The opinion of the court was delivered by: McLAUGHLIN, Sean J., J.


Plaintiffs, Jonathan and Amy Borden ("Plaintiffs" or "Bordens"), filed the instant suit against Defendant Amica Mutual Insurance Co. ("Amica") alleging that Amica acted in bad faith during the adjustment and settlement of a building loss claim resulting from an accidental fire that destroyed the Bordens' home. This case does not involve a denial of benefits or unreasonable delay in the payment of benefits. (See Oral Argument Transcript, 06/05/2005, pp. 14-15). Rather, it is the Bordens' contention that Amica acted in bad faith by offering an unreasonably low figure to resolve the building loss claim and in requesting arbitration to resolve the dispute.

Amica did not dispute its liability under the policy to reimburse the Bordens for the damage to their home and contents resulting from the fire. (Trial Transcript. pp. 38-39).*fn1 Amica also admitted that its obligation under the insurance contract was to pay whatever amount was required to restore the home to its pre-fire condition, including the total elimination of the smell of smoke. This obligation existed whether the Bordens elected to repair the home, demolish and rebuild it, or sell the property and move to another location. (Tr. pp. 38-39, 76). Amica denied, however, that it acted in bad faith throughout the settlement of the damage claim.

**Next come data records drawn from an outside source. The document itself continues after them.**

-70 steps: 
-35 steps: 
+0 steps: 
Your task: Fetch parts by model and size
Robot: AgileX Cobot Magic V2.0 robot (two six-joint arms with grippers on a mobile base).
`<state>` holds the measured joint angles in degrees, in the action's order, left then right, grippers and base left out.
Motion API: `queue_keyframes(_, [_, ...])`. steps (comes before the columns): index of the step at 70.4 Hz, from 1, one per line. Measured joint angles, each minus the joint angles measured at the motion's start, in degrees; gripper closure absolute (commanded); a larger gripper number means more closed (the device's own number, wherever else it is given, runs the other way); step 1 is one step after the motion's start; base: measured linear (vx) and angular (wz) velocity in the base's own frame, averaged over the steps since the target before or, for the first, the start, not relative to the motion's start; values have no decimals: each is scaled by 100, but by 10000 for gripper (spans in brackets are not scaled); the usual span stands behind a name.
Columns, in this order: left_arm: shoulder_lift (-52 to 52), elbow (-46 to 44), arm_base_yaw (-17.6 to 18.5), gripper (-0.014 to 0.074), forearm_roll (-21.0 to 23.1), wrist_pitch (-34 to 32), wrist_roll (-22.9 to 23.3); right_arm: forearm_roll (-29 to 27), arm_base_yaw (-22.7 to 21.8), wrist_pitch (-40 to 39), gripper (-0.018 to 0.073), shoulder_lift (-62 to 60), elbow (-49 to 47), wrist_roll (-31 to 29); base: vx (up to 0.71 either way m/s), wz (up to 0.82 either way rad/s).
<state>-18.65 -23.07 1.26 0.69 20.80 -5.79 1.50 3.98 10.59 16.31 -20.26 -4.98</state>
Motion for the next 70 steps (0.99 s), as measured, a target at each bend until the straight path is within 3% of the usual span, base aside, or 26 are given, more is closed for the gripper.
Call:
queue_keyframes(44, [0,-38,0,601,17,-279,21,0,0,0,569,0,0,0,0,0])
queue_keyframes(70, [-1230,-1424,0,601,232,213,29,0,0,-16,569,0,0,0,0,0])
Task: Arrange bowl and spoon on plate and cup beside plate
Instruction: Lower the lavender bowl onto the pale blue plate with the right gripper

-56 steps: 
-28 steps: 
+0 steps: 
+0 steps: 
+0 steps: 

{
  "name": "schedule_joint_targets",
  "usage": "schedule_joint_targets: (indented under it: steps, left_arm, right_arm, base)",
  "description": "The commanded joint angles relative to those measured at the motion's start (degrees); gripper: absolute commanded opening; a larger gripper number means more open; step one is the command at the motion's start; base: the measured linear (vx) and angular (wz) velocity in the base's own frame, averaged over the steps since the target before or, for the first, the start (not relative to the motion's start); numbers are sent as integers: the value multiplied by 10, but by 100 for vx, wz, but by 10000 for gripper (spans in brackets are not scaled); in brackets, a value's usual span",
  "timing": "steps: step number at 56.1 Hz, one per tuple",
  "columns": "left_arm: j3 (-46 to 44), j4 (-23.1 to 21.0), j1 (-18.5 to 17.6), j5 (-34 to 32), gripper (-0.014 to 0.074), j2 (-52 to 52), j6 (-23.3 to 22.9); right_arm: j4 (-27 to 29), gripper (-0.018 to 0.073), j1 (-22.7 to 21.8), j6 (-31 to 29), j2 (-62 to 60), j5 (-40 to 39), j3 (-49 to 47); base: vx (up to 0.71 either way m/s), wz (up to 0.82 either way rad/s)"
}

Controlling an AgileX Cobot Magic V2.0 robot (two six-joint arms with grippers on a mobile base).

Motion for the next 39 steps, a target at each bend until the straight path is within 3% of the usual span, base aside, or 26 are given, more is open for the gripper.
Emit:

This matter came before the Court for a bench trial on Thursday, December 8, 2005. The following constitutes our findings of fact and conclusions of law.


1. On August 30, 2002, the Plaintiffs purchased a home at 4838 Wolf Road, Erie, Pennsylvania, for $720,000. (Trial Transcript, p. 158). On the same date, Defendant, Amica Mutual Insurance Company, issued a "Platinum Choice" Homeowner's Policy, no. 630837-1183, to the Plaintiffs for the time period extending between August 30, 2002 and August 30, 2003. (Tr. P. 37-38; Plaintiffs' Ex. 5). The applicable insurance contract contained policy limits of $577,000 for the building, $432,750 for personal property, and $173,100 for loss of use. (Tr. pp. 70-71; Defendant's Ex. A15). The policy also contained an endorsement which guaranteed the replacement of the Plaintiffs' home, even if the costs exceeded their limit of liability. (Tr. pp. 69-71). The Platinum Choice policy provided the broadest coverage of any Amica insurance policy available in 2003. (Tr. p. 38).

2. On Sunday, February 16, 2003, an accidental fire severely damaged the Plaintiffs' home. The fire originated in the basement of the west part of the house and burned for approximately four hours, completely destroying large portions of the home and causing extensive smoke damage throughout the remainder of the structure. (Tr. pp. 47, 171-72; Plaintiffs' Ex. 3-3).

3. Jon Borden promptly reported the fire to both the proper authorities and to Defendant. (Tr. pp. 40, 161, 163).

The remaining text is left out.